Jerry Chow wants to make quantum computers you can actually count on

Jerry Chow wants to make quantum computers you can actually count on

Lauren Tamaki for Vox

A reliable quantum computer system could unleash truly amazing technological progress, as long as the engineers can get it to work.

It’s hard enough to understand quantum computing, the potentially transformative next generation of computing. Unlike classical computers, which are powered by chips packed with billions of tiny transistors that process information in the binary form of a bit — either 0 or 1 — quantum computers process information using qubits, which can represent 0 or 1 or both simultaneously. And things just get more complicated from there. Pretty soon you start encountering terms like “superposition” and “entanglement” and “decoherence” and a bunch of other concepts from quantum mechanics that will make you wish you took more than one college physics class.

What this means is that quantum computers can vastly speed up computing time, since they make many calculations at the same time, while even the fastest classical computers do so one by one. But if understanding the principles of quantum computing is tough, what’s really difficult is actually building one.

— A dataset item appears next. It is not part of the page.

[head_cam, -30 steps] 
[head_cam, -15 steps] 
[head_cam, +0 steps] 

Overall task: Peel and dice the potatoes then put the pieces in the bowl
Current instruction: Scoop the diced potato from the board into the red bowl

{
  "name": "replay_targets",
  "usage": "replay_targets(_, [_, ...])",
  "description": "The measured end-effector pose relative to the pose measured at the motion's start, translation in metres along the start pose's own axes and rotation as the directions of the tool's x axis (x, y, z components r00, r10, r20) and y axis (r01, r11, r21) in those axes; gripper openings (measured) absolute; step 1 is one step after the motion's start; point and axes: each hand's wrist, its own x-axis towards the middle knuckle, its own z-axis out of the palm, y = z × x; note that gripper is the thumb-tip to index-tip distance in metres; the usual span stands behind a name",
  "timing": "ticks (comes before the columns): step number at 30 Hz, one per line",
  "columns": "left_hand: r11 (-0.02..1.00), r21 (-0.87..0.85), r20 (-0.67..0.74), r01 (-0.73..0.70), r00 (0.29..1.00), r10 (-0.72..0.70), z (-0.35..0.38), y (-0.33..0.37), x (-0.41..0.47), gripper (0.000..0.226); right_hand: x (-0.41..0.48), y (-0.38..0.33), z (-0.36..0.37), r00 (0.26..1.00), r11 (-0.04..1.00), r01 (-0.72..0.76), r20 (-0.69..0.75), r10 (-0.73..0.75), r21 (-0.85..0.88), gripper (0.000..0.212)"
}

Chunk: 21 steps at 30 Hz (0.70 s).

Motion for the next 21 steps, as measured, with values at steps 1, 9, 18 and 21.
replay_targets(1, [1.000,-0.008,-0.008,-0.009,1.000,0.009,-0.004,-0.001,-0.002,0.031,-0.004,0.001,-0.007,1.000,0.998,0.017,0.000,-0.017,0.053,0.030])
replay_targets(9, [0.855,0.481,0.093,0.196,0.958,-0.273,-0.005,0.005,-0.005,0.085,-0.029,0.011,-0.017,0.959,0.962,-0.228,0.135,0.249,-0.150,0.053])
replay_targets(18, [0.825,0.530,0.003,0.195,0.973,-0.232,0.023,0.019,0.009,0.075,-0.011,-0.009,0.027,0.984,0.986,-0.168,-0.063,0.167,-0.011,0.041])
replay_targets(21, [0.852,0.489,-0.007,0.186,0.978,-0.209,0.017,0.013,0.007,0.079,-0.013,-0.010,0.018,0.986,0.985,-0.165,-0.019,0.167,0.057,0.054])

Few people know that better than Jerry Chow. As the manager of the experimental quantum computing team at IBM, Chow is tasked with actually putting together, piece by piece, the hardware that will be capable of taking computing into the future. The potential of quantum computing — including solving problems and creating complex models that would be impossible on even the most powerful classical supercomputer — is incredible, but making it a reality won’t be easy: The machines themselves are very, very sensitive.

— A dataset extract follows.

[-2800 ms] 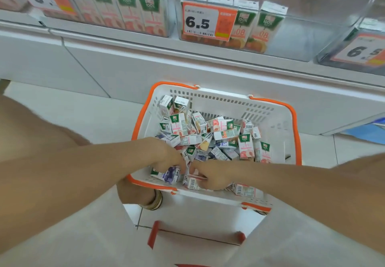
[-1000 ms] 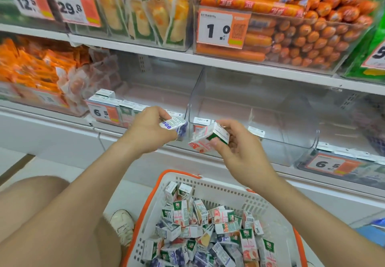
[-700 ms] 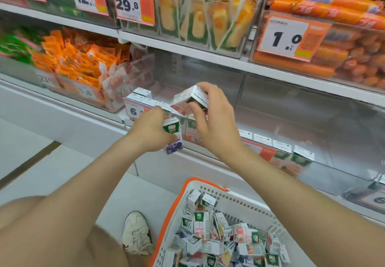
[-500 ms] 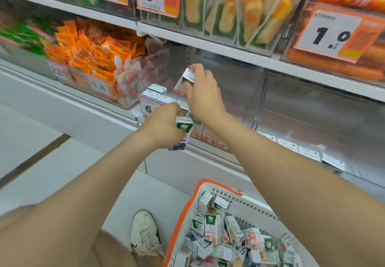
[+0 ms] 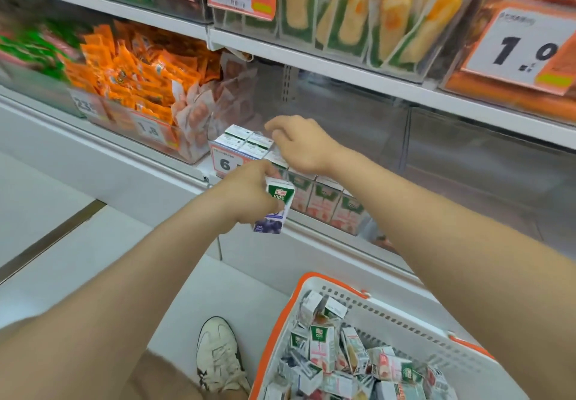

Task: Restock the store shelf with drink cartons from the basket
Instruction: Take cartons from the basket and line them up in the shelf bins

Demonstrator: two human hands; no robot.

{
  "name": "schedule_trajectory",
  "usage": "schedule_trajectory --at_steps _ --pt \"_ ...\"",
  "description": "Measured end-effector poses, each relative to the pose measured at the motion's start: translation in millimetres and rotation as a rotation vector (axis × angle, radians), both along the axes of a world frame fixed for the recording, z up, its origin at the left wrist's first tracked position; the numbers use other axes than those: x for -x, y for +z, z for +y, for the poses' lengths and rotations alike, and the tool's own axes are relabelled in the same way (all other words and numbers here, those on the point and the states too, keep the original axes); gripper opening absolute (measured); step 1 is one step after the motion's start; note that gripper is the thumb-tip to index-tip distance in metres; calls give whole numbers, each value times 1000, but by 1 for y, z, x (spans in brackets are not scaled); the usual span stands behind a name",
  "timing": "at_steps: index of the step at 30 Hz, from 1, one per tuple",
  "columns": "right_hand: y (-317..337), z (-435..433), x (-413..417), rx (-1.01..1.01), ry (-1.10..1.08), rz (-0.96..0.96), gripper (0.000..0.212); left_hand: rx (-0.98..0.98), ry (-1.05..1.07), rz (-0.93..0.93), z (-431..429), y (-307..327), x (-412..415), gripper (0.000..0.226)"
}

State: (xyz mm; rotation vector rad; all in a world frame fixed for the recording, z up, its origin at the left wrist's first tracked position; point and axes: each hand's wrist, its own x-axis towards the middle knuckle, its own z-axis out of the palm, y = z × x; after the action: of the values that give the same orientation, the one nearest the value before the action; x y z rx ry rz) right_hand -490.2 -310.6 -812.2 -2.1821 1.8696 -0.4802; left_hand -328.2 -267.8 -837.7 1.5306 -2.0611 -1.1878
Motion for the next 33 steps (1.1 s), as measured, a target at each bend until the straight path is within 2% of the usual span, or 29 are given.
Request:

On a reporting visit last year to IBM’s Thomas J. Watson Research Center in New York’s Hudson Valley, Chow showed me just how sensitive. Inside the IBM Quantum System One model, one of its most advanced quantum computers, are coils that carry superfluids that keep the temperature of the hardware colder than the vacuum of outer space. That’s needed, Chow told me, because even slight variations of temperature or noise or vibration can cause those quantum qubits to essentially collapse, decohering out of a quantum state before the computer can complete its calculations. The challenge for quantum computer engineers like Chow is to build a machine that can keep that quantum dance going longer and longer — which is what’s needed to scale the systems “beyond thousands or even tens of thousands of qubits to perhaps millions of them,” as he told me.

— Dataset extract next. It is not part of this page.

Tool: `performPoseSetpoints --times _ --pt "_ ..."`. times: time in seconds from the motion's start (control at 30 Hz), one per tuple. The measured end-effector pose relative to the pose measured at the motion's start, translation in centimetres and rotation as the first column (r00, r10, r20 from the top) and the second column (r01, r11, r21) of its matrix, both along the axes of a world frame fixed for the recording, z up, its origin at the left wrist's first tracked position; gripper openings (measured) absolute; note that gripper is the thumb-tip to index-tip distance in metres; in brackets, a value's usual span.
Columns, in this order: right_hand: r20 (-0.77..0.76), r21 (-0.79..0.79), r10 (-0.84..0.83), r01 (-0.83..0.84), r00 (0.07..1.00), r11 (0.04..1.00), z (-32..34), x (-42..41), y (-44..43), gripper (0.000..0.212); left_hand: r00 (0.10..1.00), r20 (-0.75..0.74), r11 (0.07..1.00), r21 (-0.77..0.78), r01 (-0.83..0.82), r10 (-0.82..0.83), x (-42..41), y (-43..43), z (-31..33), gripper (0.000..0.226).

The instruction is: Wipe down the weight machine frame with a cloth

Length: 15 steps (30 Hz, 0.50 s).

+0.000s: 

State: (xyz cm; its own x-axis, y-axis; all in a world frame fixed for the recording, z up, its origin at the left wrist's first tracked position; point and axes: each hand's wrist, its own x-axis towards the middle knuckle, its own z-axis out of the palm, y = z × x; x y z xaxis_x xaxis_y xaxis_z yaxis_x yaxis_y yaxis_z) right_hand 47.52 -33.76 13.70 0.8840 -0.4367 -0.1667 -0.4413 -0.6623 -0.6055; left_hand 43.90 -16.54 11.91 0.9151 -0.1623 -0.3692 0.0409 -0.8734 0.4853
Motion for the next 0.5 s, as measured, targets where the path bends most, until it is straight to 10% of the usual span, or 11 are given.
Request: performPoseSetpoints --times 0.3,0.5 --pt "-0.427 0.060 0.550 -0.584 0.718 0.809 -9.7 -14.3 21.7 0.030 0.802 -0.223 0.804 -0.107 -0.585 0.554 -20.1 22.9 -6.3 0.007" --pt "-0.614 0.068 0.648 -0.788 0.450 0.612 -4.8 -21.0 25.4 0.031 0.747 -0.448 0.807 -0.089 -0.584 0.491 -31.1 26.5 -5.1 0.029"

If they can do that, the possibilities are literally exponential. Already this summer, IBM researchers were able to use a quantum computer to solve a particularly difficult physics problem more precisely than the best classical computer. Experts hailed the accomplishment as a major step toward truly workable quantum computers — machines that could begin to solve problems in the real world, not just in the laboratory. And given how foundational computing power is to virtually every advancement we’ve enjoyed over the past few decades, from smartphones to electric vehicles to AI, an effective, reliable quantum computing system could be one of the most important accelerators of technological progress we’ll see this century — provided people like Jerry Chow can get them to work.